DIRECTIONS ▸
Your task is to print the listing exactly as it stands.

>>

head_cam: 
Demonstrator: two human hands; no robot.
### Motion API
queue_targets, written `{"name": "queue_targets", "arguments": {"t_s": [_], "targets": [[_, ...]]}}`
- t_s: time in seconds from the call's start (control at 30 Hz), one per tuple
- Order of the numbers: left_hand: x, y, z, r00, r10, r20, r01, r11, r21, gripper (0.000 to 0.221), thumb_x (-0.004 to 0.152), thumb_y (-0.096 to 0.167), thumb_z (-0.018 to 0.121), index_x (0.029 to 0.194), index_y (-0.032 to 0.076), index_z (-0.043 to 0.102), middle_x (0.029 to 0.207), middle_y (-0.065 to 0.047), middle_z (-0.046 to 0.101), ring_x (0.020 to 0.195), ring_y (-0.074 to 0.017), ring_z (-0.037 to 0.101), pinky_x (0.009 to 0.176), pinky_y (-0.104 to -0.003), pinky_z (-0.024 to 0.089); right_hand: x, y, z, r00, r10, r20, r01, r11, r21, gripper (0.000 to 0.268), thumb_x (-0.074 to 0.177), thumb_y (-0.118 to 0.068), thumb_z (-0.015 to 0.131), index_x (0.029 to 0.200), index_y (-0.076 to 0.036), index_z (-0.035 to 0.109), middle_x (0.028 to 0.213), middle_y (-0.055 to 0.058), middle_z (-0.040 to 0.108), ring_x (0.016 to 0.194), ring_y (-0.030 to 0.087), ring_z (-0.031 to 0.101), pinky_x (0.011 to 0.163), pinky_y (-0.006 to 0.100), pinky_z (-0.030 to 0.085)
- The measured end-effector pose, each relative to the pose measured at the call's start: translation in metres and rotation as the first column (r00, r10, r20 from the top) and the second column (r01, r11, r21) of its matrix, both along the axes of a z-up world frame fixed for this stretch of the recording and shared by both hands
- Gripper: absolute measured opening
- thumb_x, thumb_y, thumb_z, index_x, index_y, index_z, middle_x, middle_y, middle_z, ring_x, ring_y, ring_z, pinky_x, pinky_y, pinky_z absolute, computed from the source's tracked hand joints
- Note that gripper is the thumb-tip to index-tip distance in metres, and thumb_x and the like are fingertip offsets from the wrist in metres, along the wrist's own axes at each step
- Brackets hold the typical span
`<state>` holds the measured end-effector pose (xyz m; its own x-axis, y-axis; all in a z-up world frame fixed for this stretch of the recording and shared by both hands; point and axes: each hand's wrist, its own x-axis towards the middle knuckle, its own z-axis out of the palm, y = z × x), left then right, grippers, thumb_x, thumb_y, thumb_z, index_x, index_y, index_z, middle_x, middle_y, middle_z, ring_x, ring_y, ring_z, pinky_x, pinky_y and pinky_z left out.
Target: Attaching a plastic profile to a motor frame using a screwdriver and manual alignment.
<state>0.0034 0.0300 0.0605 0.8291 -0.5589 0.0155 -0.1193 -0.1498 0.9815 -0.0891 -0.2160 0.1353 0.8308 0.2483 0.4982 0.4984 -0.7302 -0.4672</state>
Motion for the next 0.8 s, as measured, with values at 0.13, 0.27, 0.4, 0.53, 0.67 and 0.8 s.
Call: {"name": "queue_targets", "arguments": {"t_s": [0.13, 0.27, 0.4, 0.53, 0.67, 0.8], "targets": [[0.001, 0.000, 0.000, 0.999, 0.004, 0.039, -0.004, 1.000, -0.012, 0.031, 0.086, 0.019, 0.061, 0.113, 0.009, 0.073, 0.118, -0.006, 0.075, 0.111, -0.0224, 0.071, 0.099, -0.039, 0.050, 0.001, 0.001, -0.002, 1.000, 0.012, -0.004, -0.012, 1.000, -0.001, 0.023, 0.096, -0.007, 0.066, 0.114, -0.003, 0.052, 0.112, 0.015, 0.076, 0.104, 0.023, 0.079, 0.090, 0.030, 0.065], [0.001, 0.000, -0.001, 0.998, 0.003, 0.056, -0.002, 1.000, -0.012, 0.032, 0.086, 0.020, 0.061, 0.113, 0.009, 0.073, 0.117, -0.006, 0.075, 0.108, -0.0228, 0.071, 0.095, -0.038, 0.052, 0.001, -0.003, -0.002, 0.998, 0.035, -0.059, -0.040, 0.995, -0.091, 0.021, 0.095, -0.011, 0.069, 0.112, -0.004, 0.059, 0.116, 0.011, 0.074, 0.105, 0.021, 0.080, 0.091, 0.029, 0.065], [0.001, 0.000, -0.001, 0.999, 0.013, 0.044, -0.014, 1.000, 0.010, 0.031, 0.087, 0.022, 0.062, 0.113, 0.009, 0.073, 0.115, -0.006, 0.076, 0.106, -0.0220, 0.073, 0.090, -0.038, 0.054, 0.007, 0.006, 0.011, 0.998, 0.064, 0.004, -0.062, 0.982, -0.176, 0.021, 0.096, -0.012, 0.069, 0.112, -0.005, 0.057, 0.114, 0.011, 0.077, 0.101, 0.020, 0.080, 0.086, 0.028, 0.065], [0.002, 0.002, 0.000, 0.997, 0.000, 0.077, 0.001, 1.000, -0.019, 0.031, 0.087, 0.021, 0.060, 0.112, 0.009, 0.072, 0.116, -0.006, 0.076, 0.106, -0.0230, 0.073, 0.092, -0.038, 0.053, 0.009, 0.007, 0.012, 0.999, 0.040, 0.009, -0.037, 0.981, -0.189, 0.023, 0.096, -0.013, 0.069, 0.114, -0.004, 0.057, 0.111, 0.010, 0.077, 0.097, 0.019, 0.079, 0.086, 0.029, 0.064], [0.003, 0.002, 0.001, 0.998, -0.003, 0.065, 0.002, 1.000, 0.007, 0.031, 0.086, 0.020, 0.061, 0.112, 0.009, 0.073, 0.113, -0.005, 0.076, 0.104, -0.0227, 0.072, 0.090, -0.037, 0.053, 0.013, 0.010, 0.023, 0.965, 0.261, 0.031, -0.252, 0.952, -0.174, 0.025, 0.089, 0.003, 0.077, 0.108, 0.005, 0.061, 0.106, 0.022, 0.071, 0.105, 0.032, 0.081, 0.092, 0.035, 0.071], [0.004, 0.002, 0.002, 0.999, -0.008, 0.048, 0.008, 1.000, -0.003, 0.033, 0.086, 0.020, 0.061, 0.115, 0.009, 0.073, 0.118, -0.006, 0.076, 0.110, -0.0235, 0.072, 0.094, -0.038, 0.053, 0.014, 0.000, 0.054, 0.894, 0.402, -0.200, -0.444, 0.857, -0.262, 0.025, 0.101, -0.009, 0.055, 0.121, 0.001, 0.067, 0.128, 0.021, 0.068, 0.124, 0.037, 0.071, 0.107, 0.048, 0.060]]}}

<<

SOLUTION ▸
head_cam: 
Demonstrator: two human hands; no robot.
### Motion API
queue_targets, written `{"name": "queue_targets", "arguments": {"t_s": [_], "targets": [[_, ...]]}}`
- t_s: time in seconds from the call's start (control at 30 Hz), one per tuple
- Order of the numbers: left_hand: x, y, z, r00, r10, r20, r01, r11, r21, gripper (0.000 to 0.221), thumb_x (-0.004 to 0.152), thumb_y (-0.096 to 0.167), thumb_z (-0.018 to 0.121), index_x (0.029 to 0.194), index_y (-0.032 to 0.076), index_z (-0.043 to 0.102), middle_x (0.029 to 0.207), middle_y (-0.065 to 0.047), middle_z (-0.046 to 0.101), ring_x (0.020 to 0.195), ring_y (-0.074 to 0.017), ring_z (-0.037 to 0.101), pinky_x (0.009 to 0.176), pinky_y (-0.104 to -0.003), pinky_z (-0.024 to 0.089); right_hand: x, y, z, r00, r10, r20, r01, r11, r21, gripper (0.000 to 0.268), thumb_x (-0.074 to 0.177), thumb_y (-0.118 to 0.068), thumb_z (-0.015 to 0.131), index_x (0.029 to 0.200), index_y (-0.076 to 0.036), index_z (-0.035 to 0.109), middle_x (0.028 to 0.213), middle_y (-0.055 to 0.058), middle_z (-0.040 to 0.108), ring_x (0.016 to 0.194), ring_y (-0.030 to 0.087), ring_z (-0.031 to 0.101), pinky_x (0.011 to 0.163), pinky_y (-0.006 to 0.100), pinky_z (-0.030 to 0.085)
- The measured end-effector pose, each relative to the pose measured at the call's start: translation in metres and rotation as the first column (r00, r10, r20 from the top) and the second column (r01, r11, r21) of its matrix, both along the axes of a z-up world frame fixed for this stretch of the recording and shared by both hands
- Gripper: absolute measured opening
- thumb_x, thumb_y, thumb_z, index_x, index_y, index_z, middle_x, middle_y, middle_z, ring_x, ring_y, ring_z, pinky_x, pinky_y, pinky_z absolute, computed from the source's tracked hand joints
- Note that gripper is the thumb-tip to index-tip distance in metres, and thumb_x and the like are fingertip offsets from the wrist in metres, along the wrist's own axes at each step
- Brackets hold the typical span
`<state>` holds the measured end-effector pose (xyz m; its own x-axis, y-axis; all in a z-up world frame fixed for this stretch of the recording and shared by both hands; point and axes: each hand's wrist, its own x-axis towards the middle knuckle, its own z-axis out of the palm, y = z × x), left then right, grippers, thumb_x, thumb_y, thumb_z, index_x, index_y, index_z, middle_x, middle_y, middle_z, ring_x, ring_y, ring_z, pinky_x, pinky_y and pinky_z left out.
Target: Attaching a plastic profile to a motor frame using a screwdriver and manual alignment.
<state>0.0034 0.0300 0.0605 0.8291 -0.5589 0.0155 -0.1193 -0.1498 0.9815 -0.0891 -0.2160 0.1353 0.8308 0.2483 0.4982 0.4984 -0.7302 -0.4672</state>
Motion for the next 0.8 s, as measured, with values at 0.13, 0.27, 0.4, 0.53, 0.67 and 0.8 s.
Call: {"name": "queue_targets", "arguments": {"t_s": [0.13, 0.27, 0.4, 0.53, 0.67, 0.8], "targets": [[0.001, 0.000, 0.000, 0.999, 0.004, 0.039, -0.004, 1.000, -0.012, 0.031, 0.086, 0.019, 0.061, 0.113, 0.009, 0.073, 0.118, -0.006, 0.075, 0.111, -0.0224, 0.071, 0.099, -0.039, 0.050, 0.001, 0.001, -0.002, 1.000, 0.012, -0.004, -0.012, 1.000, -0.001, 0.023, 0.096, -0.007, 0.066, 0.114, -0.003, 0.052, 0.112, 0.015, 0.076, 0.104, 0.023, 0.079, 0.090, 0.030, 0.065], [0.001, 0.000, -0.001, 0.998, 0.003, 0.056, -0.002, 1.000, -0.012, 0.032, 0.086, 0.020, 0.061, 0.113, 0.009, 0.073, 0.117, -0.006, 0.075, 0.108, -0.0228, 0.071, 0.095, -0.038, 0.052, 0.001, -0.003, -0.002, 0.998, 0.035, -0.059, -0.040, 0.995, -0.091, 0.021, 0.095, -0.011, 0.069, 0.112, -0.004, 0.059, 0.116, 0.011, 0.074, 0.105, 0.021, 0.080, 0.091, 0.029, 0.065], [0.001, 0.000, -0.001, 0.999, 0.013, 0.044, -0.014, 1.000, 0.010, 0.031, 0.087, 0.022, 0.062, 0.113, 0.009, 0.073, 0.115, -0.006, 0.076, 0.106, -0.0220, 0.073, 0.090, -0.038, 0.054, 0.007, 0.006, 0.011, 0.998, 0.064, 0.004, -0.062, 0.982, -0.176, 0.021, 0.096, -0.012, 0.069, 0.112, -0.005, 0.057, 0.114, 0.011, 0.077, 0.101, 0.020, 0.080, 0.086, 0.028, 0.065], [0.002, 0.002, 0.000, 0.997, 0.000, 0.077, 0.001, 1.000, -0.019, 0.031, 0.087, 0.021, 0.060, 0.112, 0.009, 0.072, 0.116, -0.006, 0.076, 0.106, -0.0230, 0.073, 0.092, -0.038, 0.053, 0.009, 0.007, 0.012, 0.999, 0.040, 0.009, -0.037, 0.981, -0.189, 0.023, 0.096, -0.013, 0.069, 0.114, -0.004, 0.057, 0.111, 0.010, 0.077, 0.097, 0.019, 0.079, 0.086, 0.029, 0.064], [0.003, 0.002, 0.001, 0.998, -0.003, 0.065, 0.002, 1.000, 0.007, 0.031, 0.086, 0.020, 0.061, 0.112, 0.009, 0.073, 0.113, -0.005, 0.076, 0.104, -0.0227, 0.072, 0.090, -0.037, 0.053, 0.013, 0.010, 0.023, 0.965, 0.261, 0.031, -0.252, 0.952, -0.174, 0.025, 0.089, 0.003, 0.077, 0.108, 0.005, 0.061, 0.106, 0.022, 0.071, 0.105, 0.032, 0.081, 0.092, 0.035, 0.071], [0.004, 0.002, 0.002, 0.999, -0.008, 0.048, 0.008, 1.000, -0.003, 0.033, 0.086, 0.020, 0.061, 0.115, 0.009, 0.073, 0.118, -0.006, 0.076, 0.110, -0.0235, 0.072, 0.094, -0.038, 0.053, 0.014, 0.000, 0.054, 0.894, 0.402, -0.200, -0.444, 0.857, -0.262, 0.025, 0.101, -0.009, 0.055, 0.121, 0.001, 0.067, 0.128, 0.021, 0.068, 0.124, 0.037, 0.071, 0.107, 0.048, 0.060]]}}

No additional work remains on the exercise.